印象最深的是叫“饿利”的石弹子,外国小孩以单手弹,我们是用双手。左手抓着鹌鹑蛋大小的圆弹,伸出右手的中指钩着石弹,瞄准对方的弹子,大力弹出,将之击开。或者,在泥地上挖个小洞,看谁能在六七呎距离外将弹子滚入洞里。坏弹子常被打破,好的光光滑滑,石质极佳。一人总有两个心爱的,装在裤子的口袋里,走起路来咯咯相碰,永不离身。

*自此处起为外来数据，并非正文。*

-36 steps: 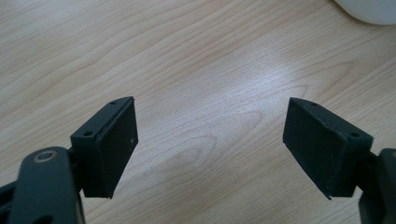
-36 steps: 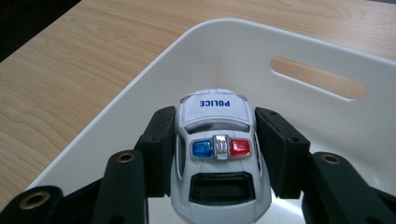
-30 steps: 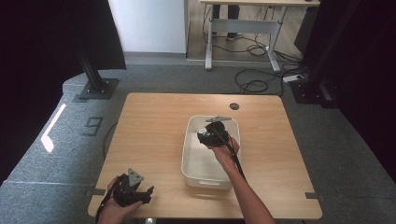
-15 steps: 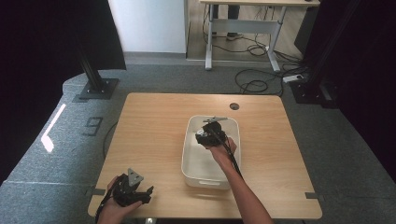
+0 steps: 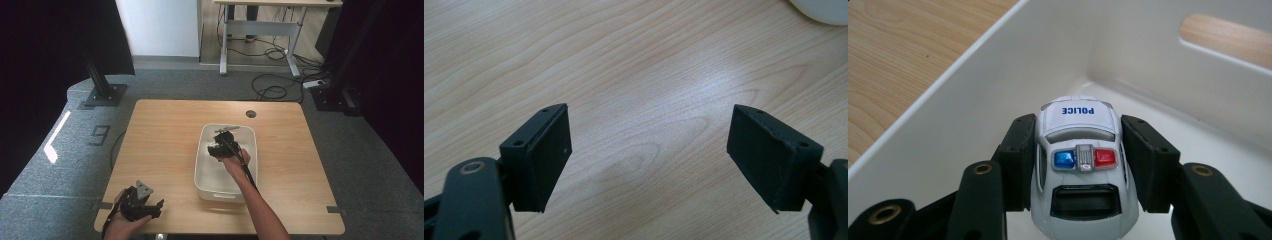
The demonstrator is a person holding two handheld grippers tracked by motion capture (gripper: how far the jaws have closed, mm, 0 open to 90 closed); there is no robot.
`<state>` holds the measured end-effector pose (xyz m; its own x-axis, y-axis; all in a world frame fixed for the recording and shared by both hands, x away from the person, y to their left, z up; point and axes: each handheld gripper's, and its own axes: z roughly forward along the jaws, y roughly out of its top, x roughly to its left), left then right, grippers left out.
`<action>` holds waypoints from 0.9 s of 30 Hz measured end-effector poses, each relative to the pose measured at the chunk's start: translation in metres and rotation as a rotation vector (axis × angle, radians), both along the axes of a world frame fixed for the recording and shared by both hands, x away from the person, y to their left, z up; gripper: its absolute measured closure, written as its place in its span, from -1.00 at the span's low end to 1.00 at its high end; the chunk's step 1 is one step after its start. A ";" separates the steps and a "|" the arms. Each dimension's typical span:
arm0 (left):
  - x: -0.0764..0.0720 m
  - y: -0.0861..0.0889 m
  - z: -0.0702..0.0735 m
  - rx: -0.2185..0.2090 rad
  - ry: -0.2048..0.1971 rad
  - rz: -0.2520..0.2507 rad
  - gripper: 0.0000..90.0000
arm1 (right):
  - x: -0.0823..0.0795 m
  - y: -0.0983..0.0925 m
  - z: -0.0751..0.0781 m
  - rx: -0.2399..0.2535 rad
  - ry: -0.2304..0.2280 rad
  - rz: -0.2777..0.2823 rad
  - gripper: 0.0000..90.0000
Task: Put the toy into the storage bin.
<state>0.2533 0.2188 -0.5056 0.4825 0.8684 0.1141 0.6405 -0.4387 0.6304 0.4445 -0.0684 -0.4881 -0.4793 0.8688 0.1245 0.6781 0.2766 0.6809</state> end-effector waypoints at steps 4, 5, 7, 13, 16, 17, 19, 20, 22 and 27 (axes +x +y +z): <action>-0.001 0.000 0.000 0.001 -0.001 -0.001 -0.58 | 0.001 0.001 -0.003 -0.015 0.017 0.001 0.11; 0.000 0.000 0.000 0.001 0.001 0.000 -0.58 | 0.001 0.002 -0.004 -0.015 0.021 0.004 0.11; 0.000 0.000 0.000 0.002 0.001 0.000 -0.58 | 0.001 0.002 -0.005 -0.022 0.022 0.007 0.11; 0.000 -0.001 0.000 0.003 0.001 -0.002 -0.59 | 0.002 0.003 -0.007 -0.027 0.035 0.011 0.11; 0.000 0.000 0.000 0.002 0.001 -0.001 -0.59 | 0.002 0.004 -0.009 -0.038 0.051 0.018 0.10; 0.000 0.000 0.000 0.001 0.001 -0.001 -0.59 | 0.003 0.004 -0.010 -0.042 0.056 0.020 0.10; 0.000 0.000 0.000 0.002 0.001 -0.002 -0.59 | 0.003 0.005 -0.011 -0.051 0.062 0.023 0.10; 0.000 -0.001 0.000 0.003 0.001 -0.002 -0.59 | 0.004 0.004 -0.012 -0.048 0.067 0.022 0.10; -0.001 -0.001 0.000 0.002 -0.001 -0.002 -0.59 | 0.004 0.005 -0.013 -0.056 0.072 0.025 0.10; -0.001 0.000 0.000 0.002 -0.001 -0.002 -0.59 | 0.004 0.006 -0.015 -0.058 0.087 0.037 0.10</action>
<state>0.2526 0.2184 -0.5054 0.4839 0.8674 0.1162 0.6392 -0.4410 0.6300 0.4487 -0.0629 -0.5029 -0.5007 0.8577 0.1169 0.7229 0.3400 0.6016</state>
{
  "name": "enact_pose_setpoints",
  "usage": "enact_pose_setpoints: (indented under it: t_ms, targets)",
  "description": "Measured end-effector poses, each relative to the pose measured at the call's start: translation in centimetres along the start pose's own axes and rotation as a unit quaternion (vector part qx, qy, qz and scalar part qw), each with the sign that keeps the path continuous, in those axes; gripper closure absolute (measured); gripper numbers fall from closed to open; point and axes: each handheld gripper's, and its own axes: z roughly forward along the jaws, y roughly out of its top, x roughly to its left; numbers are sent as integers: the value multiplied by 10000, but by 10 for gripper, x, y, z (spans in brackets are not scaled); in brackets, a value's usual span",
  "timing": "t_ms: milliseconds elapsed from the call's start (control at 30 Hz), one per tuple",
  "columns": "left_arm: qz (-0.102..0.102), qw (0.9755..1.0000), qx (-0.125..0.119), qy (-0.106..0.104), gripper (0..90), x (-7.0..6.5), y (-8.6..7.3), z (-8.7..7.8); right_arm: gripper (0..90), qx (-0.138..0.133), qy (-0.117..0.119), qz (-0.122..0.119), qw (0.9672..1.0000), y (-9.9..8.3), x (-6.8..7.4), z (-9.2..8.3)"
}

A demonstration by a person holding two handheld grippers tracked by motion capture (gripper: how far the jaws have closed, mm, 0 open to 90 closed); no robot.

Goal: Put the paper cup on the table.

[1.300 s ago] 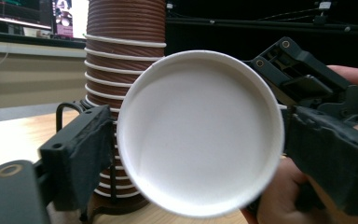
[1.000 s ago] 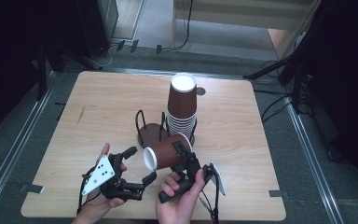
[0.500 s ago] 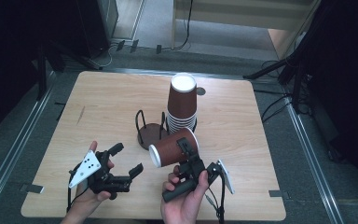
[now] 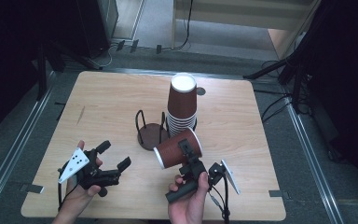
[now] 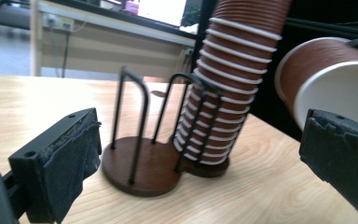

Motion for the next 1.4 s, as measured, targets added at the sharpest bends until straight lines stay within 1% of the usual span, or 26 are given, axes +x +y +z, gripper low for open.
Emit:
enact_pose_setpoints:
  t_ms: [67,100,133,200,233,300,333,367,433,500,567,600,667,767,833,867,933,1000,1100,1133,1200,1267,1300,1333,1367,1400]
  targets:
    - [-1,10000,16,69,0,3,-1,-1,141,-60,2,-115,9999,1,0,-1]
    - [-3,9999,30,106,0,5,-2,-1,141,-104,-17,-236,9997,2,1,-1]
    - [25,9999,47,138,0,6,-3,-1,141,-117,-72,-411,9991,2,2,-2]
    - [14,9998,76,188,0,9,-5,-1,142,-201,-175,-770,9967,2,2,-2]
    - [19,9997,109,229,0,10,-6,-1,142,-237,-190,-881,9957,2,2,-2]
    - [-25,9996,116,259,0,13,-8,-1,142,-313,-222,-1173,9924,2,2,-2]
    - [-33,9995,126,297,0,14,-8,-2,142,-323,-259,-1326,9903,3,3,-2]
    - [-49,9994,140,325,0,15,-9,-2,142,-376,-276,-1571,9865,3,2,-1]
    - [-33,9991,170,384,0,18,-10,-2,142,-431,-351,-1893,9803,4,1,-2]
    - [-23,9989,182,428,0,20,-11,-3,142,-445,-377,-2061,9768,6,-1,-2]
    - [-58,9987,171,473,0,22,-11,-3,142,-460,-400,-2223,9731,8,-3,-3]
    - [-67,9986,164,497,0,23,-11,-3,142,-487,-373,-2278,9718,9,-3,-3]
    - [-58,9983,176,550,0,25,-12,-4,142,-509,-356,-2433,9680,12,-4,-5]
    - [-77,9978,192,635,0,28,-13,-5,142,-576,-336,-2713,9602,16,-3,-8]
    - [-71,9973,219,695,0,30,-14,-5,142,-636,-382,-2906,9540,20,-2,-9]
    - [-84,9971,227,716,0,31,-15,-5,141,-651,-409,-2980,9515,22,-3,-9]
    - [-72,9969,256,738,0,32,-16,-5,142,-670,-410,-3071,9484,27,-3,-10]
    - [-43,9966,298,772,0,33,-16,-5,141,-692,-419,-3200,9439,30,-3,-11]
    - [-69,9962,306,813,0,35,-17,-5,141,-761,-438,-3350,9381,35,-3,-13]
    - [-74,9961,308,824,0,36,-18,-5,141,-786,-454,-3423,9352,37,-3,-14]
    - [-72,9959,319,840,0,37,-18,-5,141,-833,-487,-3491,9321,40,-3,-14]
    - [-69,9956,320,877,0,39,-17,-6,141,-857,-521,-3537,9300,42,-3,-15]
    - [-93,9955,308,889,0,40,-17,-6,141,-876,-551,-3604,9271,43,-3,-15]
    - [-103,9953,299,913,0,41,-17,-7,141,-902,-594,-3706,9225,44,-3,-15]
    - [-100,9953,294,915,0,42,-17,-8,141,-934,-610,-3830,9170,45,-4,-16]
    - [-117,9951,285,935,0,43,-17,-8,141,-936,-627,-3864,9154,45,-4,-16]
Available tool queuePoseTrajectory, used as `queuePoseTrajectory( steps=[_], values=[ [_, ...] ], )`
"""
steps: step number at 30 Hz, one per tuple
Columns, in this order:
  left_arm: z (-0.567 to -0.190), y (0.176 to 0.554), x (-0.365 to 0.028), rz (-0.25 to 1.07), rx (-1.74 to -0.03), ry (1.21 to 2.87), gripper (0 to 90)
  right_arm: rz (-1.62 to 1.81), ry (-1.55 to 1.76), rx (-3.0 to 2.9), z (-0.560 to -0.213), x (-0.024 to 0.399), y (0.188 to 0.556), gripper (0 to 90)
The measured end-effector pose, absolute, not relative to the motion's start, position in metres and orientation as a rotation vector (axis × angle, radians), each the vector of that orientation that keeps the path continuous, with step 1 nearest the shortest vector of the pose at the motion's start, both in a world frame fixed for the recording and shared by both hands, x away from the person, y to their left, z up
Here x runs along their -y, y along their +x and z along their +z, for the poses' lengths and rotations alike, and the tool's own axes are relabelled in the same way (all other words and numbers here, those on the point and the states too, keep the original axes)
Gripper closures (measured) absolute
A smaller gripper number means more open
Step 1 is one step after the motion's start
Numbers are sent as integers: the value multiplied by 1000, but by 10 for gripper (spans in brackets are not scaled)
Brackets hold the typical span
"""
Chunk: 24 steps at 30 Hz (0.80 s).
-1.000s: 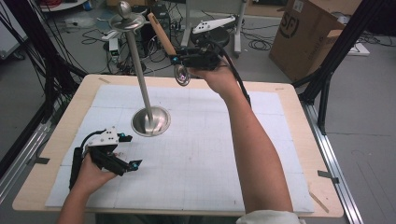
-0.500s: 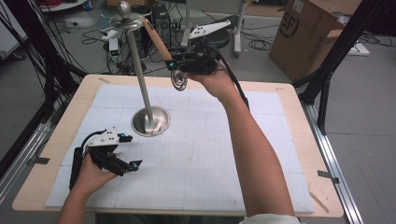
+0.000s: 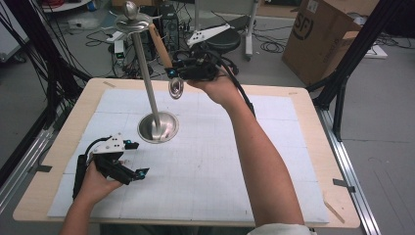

母亲缝衣机上的木线轴是很普通的玩具原料。将木心两端的圆轮以小刀切成齿形,左边用半枝火柴棒顶着,绑以一树胶圈,右边将由洞里伸过来的胶圈捆在一支筷子上,再转动筷子,到了弹性饱满时放在地上,手一松,那木轴便自动冲上前去,这就是我们最现代化的坦克车。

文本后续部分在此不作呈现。